• [The task]
Scan the data, and whenever a line contains "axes", copy it.

*** Opening of Data ***

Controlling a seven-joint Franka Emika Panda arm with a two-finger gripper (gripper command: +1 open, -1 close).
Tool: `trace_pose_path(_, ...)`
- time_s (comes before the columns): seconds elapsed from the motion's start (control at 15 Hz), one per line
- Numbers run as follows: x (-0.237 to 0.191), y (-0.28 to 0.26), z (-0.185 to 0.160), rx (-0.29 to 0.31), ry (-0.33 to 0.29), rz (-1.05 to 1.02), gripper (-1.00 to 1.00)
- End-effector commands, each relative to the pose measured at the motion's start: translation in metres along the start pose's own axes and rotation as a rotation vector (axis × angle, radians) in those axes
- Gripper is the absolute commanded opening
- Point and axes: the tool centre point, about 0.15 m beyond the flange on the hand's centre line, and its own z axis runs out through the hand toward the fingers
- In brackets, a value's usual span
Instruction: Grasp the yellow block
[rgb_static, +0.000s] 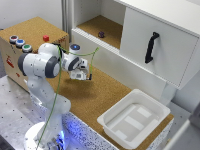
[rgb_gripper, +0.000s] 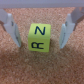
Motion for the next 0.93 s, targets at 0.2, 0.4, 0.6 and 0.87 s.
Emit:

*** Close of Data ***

• [Response to the exercise]
- End-effector commands, each relative to the pose measured at the motion's start: translation in metres along the start pose's own axes and rotation as a rotation vector (axis × angle, radians) in those axes
- Point and axes: the tool centre point, about 0.15 m beyond the flange on the hand's centre line, and its own z axis runs out through the hand toward the fingers

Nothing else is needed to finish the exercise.